What you will do: All of the entries below are to be retyped exactly.

Record extracts:

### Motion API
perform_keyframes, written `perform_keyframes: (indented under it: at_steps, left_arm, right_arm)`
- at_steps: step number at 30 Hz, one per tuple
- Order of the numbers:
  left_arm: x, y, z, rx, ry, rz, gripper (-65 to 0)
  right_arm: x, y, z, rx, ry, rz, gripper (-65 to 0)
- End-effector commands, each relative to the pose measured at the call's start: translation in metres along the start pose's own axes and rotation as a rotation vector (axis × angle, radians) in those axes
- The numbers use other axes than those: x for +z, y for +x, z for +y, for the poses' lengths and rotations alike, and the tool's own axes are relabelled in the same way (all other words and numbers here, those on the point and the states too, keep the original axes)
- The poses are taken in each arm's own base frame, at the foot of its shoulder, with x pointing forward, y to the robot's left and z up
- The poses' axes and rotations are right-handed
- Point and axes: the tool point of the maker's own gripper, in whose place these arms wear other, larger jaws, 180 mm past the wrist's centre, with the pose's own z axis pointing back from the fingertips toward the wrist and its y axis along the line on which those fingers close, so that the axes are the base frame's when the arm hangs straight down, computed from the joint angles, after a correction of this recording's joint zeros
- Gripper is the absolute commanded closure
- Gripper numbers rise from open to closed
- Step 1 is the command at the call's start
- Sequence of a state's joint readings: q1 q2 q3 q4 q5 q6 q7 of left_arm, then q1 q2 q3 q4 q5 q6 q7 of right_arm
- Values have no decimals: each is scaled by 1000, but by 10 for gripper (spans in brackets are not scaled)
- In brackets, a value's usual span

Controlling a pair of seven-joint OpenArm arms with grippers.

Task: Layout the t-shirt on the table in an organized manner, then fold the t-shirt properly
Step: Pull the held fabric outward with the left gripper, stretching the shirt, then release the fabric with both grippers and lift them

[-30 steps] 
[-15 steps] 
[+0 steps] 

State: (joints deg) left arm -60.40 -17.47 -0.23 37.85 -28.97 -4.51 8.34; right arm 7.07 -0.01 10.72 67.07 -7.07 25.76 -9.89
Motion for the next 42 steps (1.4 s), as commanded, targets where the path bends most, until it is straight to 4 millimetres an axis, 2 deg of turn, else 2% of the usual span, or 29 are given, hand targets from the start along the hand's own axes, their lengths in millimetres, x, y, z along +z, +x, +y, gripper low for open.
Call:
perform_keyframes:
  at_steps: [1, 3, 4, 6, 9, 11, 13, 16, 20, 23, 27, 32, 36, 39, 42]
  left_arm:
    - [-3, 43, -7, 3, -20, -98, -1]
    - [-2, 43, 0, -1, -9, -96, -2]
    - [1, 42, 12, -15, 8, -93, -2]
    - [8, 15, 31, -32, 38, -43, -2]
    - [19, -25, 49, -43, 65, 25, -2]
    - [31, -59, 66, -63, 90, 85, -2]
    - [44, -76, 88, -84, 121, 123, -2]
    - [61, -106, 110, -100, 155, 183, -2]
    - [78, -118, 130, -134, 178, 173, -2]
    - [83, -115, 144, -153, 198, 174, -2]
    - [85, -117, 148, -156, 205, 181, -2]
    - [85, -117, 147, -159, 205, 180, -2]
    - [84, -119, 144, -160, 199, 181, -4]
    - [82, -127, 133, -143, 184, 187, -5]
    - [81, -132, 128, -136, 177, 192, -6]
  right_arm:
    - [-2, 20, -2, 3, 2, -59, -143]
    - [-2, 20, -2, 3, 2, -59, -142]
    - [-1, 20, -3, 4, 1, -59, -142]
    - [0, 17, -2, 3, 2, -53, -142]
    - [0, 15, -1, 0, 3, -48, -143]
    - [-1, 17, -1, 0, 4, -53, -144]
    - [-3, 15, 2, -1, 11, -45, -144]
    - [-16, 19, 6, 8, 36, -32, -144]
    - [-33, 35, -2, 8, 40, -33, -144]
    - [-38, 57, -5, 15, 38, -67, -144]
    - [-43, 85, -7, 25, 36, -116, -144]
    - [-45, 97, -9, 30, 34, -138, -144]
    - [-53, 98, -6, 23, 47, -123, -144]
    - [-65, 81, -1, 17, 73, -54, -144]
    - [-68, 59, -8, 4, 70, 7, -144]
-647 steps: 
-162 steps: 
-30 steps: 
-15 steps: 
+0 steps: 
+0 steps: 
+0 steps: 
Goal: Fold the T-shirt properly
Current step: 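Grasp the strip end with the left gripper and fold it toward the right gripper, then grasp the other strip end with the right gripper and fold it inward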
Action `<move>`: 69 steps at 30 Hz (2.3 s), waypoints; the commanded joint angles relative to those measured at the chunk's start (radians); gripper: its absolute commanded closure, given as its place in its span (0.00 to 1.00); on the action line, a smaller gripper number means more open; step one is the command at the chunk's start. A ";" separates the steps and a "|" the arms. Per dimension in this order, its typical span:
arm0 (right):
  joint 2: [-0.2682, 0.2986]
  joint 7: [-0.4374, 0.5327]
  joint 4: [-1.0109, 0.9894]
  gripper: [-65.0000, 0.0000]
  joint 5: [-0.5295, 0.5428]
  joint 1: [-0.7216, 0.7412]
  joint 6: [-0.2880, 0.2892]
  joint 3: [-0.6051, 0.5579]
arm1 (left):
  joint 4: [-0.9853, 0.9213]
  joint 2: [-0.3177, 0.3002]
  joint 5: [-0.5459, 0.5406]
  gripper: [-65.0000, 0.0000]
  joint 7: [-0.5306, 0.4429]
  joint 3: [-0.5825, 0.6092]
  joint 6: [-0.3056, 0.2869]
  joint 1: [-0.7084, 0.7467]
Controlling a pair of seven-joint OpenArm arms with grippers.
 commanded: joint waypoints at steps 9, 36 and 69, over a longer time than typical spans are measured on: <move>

Written answer:
### Motion API
perform_keyframes, written `perform_keyframes: (indented under it: at_steps, left_arm, right_arm)`
- at_steps: step number at 30 Hz, one per tuple
- Order of the numbers:
  left_arm: x, y, z, rx, ry, rz, gripper (-65 to 0)
  right_arm: x, y, z, rx, ry, rz, gripper (-65 to 0)
- End-effector commands, each relative to the pose measured at the call's start: translation in metres along the start pose's own axes and rotation as a rotation vector (axis × angle, radians) in those axes
- The numbers use other axes than those: x for +z, y for +x, z for +y, for the poses' lengths and rotations alike, and the tool's own axes are relabelled in the same way (all other words and numbers here, those on the point and the states too, keep the original axes)
- The poses are taken in each arm's own base frame, at the foot of its shoulder, with x pointing forward, y to the robot's left and z up
- The poses' axes and rotations are right-handed
- Point and axes: the tool point of the maker's own gripper, in whose place these arms wear other, larger jaws, 180 mm past the wrist's centre, with the pose's own z axis pointing back from the fingertips toward the wrist and its y axis along the line on which those fingers close, so that the axes are the base frame's when the arm hangs straight down, computed from the joint angles, after a correction of this recording's joint zeros
- Gripper is the absolute commanded closure
- Gripper numbers rise from open to closed
- Step 1 is the command at the call's start
- Sequence of a state's joint readings: q1 q2 q3 q4 q5 q6 q7 of left_arm, then q1 q2 q3 q4 q5 q6 q7 of right_arm
- Values have no decimals: each is scaled by 1000, but by 10 for gripper (spans in brackets are not scaled)
- In brackets, a value's usual span

Controlling a pair of seven-joint OpenArm arms with grippers.

Task: Layout the t-shirt on the table in an organized manner, then fold the t-shirt properly
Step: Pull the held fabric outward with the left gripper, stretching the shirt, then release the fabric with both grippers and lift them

[-30 steps] 
[-15 steps] 
[+0 steps] 

State: (joints deg) left arm -60.40 -17.47 -0.23 37.85 -28.97 -4.51 8.34; right arm 7.07 -0.01 10.72 67.07 -7.07 25.76 -9.89
Motion for the next 42 steps (1.4 s), as commanded, targets where the path bends most, until it is straight to 4 millimetres an axis, 2 deg of turn, else 2% of the usual span, or 29 are given, hand targets from the start along the hand's own axes, their lengths in millimetres, x, y, z along +z, +x, +y, gripper low for open.
Call:
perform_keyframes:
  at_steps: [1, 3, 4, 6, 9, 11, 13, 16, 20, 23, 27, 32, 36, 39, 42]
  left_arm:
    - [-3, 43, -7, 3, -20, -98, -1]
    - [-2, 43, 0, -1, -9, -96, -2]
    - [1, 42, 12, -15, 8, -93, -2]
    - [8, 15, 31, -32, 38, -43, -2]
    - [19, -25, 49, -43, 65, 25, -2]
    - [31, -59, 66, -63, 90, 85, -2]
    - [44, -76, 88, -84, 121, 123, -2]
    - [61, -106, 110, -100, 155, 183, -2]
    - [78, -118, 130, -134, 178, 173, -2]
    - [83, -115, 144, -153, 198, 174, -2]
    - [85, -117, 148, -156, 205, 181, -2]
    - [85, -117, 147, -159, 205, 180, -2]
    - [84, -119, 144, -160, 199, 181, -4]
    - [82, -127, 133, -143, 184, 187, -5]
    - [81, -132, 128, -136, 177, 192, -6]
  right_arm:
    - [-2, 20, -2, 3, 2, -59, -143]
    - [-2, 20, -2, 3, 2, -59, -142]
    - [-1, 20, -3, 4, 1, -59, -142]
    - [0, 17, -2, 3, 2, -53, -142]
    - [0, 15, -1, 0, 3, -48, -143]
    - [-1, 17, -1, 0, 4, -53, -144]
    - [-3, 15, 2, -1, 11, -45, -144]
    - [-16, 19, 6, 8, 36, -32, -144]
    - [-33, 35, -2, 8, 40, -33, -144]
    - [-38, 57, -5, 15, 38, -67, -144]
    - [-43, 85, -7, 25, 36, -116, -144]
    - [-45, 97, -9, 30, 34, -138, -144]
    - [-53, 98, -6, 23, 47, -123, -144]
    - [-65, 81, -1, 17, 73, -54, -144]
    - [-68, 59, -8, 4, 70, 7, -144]
-647 steps: 
-162 steps: 
-30 steps: 
-15 steps: 
+0 steps: 
+0 steps: 
+0 steps: 
Goal: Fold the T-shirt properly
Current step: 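Grasp the strip end with the left gripper and fold it toward the right gripper, then grasp the other strip end with the right gripper and fold it inward
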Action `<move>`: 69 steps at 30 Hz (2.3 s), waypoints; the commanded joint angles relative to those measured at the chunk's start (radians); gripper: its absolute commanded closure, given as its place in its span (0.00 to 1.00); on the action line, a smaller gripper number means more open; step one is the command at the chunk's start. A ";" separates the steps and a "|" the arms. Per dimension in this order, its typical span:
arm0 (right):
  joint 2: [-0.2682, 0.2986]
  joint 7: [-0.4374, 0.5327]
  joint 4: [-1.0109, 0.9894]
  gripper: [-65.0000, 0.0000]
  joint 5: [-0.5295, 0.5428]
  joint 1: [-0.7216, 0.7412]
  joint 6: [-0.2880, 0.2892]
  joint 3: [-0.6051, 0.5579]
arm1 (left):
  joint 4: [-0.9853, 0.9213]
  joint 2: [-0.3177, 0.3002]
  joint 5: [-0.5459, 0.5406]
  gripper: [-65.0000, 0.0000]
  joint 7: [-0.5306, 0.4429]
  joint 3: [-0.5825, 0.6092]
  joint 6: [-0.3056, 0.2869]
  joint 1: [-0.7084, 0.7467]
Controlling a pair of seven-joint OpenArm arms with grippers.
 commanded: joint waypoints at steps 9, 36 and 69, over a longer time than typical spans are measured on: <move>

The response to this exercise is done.